#### [INSTRUCTIONS TO FOLLOW]
Beginning with the line that contains "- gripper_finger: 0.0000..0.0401" in the material below, print each line exactly until the line that contains "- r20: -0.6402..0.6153" has been printed, then stop.

[STUDY MATERIAL — start]

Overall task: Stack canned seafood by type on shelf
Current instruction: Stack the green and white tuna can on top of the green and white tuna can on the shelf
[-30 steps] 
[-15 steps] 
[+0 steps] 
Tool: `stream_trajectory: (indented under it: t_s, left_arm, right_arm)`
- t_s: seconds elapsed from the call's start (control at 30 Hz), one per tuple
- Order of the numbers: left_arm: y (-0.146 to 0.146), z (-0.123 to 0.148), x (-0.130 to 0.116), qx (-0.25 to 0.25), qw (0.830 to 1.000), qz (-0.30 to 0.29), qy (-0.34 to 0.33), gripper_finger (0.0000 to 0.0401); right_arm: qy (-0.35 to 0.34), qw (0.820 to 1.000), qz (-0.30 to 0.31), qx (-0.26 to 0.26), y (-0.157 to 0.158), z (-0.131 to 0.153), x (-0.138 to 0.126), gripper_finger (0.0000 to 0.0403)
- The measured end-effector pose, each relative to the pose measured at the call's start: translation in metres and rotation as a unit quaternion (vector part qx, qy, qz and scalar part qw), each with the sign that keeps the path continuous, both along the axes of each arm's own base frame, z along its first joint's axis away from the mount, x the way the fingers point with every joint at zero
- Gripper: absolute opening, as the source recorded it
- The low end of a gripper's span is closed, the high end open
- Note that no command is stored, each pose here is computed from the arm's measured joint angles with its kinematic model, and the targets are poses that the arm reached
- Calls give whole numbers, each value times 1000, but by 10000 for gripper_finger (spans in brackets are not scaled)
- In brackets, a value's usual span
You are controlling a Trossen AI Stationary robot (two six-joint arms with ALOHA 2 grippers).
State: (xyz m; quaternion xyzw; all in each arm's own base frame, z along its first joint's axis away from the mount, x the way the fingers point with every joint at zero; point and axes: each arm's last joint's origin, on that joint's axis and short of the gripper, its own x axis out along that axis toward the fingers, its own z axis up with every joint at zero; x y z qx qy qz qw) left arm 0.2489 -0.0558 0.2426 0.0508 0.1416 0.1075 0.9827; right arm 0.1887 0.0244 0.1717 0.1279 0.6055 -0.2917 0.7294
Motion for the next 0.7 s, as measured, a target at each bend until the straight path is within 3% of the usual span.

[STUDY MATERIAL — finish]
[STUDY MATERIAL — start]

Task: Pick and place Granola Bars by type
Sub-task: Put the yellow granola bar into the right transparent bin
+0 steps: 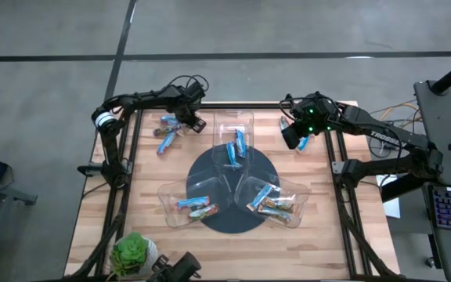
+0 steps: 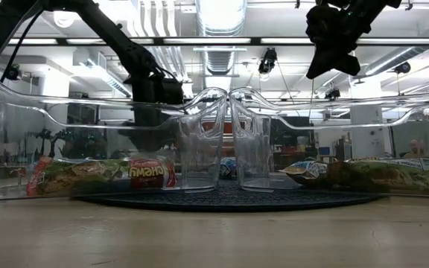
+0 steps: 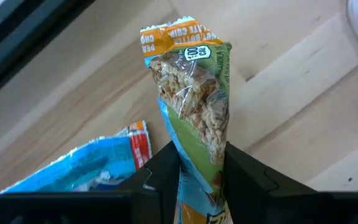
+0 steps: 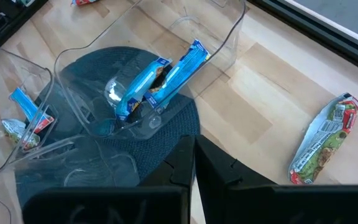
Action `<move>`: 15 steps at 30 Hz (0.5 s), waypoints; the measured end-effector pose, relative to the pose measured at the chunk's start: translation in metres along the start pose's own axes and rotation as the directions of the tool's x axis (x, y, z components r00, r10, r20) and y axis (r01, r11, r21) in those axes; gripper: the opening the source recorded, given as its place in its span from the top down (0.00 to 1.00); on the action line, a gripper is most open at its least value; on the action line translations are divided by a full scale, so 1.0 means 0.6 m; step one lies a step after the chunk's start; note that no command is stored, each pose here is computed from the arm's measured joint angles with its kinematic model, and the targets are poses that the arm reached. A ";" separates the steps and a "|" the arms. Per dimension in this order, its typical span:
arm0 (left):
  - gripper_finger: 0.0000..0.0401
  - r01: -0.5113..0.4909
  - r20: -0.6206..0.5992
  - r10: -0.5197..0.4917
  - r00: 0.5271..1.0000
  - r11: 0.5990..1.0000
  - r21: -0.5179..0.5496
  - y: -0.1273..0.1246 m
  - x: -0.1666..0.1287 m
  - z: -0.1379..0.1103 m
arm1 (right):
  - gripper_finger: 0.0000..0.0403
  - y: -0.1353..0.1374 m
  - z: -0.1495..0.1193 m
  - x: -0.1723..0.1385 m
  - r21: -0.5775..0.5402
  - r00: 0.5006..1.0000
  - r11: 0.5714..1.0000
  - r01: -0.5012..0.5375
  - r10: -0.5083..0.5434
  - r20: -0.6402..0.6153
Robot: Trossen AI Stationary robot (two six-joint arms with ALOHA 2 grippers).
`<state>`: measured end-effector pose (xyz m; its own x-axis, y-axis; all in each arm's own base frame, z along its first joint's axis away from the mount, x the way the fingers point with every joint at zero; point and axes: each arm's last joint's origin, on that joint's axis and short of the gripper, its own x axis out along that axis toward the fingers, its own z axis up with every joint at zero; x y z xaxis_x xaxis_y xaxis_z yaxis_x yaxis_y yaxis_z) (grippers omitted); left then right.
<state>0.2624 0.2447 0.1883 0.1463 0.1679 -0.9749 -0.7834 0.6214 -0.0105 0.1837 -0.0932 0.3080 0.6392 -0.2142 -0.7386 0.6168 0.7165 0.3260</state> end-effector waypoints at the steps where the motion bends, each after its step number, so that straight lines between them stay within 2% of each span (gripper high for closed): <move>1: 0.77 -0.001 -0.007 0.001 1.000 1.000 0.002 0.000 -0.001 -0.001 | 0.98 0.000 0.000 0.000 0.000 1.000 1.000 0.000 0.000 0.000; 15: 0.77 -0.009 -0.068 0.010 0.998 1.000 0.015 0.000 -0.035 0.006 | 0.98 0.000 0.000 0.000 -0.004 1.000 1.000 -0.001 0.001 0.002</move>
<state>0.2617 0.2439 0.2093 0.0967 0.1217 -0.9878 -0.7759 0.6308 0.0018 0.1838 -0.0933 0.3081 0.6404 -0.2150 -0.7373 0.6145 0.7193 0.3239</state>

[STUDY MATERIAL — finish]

#### [SOLUTION FOR THIS PROBLEM]
  - gripper_finger: 0.0000..0.0401
  - r01: -0.5113..0.4909
  - r20: -0.6206..0.5992
  - r10: -0.5197..0.4917
  - r00: 0.5271..1.0000
  - r11: 0.5990..1.0000
  - r21: -0.5179..0.5496
  - y: -0.1273..0.1246 m
  - x: -0.1666..0.1287 m
  - z: -0.1379..0.1103 m
arm1 (right):
  - gripper_finger: 0.0000..0.0403
  - y: -0.1353..0.1374 m
  - z: -0.1495..0.1193 m
  - x: -0.1723..0.1385 m
  - r21: -0.5775..0.5402
  - r00: 0.5006..1.0000
  - r11: 0.5714..1.0000
  - r01: -0.5012..0.5375
  - r10: -0.5083..0.5434
  - r20: -0.6402..0.6153

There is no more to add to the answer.